The challenge is that data alone is of little value. Only when raw data is combined and contextualized will it create valuable information and help provide answers. The challenge ahead is how to derive value from the data in a timely and affordable manner. Advances in cognitive computing technologies are already demonstrating that we will soon be able to address many of society’s challenges.
So what is cognitive computing?
Cognitive computing refers to a new breed of computer systems that can learn for themselves rather than needing to be programmed. Attempts to create computer systems that are able to think go back as far as the 1950s, when Alan Turing defined his famous test to assess if the conversational capabilities of a computer system could be indistinguishable from a real human being.

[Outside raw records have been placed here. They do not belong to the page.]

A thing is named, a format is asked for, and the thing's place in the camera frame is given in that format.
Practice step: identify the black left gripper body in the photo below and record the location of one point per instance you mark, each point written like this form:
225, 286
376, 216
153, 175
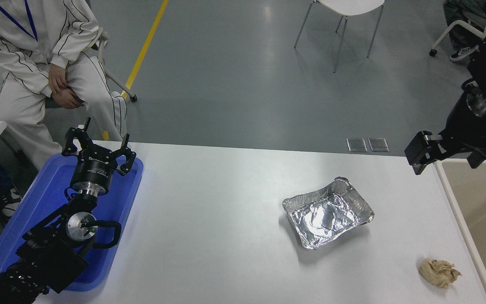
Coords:
93, 169

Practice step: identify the large pale bin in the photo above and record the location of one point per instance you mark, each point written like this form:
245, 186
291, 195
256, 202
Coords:
483, 211

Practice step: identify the metal floor plate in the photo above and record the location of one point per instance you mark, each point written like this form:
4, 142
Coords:
357, 145
379, 145

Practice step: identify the blue plastic tray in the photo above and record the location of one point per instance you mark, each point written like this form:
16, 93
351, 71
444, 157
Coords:
114, 207

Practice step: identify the foil tray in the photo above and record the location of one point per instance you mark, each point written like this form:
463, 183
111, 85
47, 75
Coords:
327, 215

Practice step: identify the white chair with metal legs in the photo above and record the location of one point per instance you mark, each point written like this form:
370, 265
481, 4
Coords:
352, 6

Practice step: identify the person's right hand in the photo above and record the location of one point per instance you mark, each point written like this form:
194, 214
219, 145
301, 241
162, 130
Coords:
68, 100

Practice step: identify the person's left hand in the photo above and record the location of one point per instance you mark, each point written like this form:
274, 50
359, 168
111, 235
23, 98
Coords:
59, 80

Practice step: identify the crumpled tan paper ball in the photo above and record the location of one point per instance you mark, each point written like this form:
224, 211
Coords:
437, 272

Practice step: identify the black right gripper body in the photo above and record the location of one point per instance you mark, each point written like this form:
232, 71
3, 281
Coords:
471, 131

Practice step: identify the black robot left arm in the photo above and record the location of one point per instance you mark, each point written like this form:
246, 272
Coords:
49, 253

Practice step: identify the white chair with casters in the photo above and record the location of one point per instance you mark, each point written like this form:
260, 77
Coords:
433, 52

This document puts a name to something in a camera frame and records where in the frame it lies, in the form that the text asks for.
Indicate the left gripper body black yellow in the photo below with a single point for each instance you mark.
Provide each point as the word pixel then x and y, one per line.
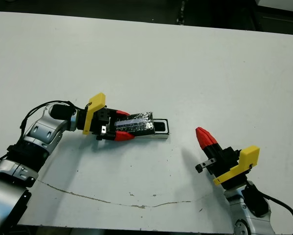
pixel 97 122

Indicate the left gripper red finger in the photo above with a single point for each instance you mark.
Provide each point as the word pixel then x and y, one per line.
pixel 122 113
pixel 123 136

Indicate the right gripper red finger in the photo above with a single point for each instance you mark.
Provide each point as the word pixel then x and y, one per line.
pixel 204 142
pixel 211 139

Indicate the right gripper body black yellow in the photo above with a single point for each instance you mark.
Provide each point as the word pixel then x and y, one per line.
pixel 227 164

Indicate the black camera box lid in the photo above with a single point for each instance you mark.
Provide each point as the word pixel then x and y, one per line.
pixel 136 123

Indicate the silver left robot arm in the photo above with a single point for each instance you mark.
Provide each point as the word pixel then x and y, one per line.
pixel 38 132

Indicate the dark metal pole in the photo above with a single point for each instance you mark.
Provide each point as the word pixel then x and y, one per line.
pixel 181 12

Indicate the white background object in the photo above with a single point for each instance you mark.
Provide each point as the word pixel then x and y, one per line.
pixel 280 5

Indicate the camera box base white inside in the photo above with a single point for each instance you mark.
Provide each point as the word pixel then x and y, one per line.
pixel 167 129

Advances in programming techniques through languages such as Prolog and Lisp in the 1980s showed promise in being able to describe complex logic and allow computer systems to derive results that were not explicitly programmed. In parallel, advances in neuro-linguistic programming have provided modeling techniques that allow advances in text analytics and natural language processing. However the breakthrough came in 2010 when, using the US game show Jeopardy as a stage, IBM’s DeepQA system (AKA Watson) was able to beat the world champions in a quick-fire, general knowledge quiz.
DeepQA is a computer system that can directly and precisely answer natural language questions over an open and broad range of knowledge. It is different from traditional computing systems that are not programmed to answer a specific set of pre-defined questions. The DeepQA system is able to dissect any question and identify a series of possible responses from a pool of structured or unstructured data. Using a complex technique of evidence scoring, the system ranks the possible answers and selects the most appropriate responses. Today, DeepQA has advanced question-answering technology to a point where it now clearly and consistently rivals the best human performance.
Applying DeepQA techniques opens a wide variety of opportunities to assist knowledge workers in making complex decisions. Early trials with doctors have already demonstrated how it can help improve the treatment of patient conditions. For example, in 15 seconds the system is able to cross-reference the records of a million cancer patients to help assist in identifying the right care plan.
However, the DeepQA system can only be as good as the information available to it, so creating a comprehensive contextual repository represents both a computing and networking challenge. Data from the vast range of sources needs to be collated and understood. At the same time anomalies need to be identified and assessed to determine their cause. Next, contextual information needs to be created so that DeepQA systems have the evidence to support their answers. Early analysis has shown that for every byte of unstructured text, 10 bytes of metadata and a further 100 bytes of relationship data need to be created. Moreover 1000 bytes are needed to create context and meaning in order to mimic human understanding.
Being able to move data to a place where it can be of value is one of the fundamental reasons for data networks to exist. With the advent of the Internet and standards it is much simpler to make use of data for purposes previously thought of as impossible or unimaginable.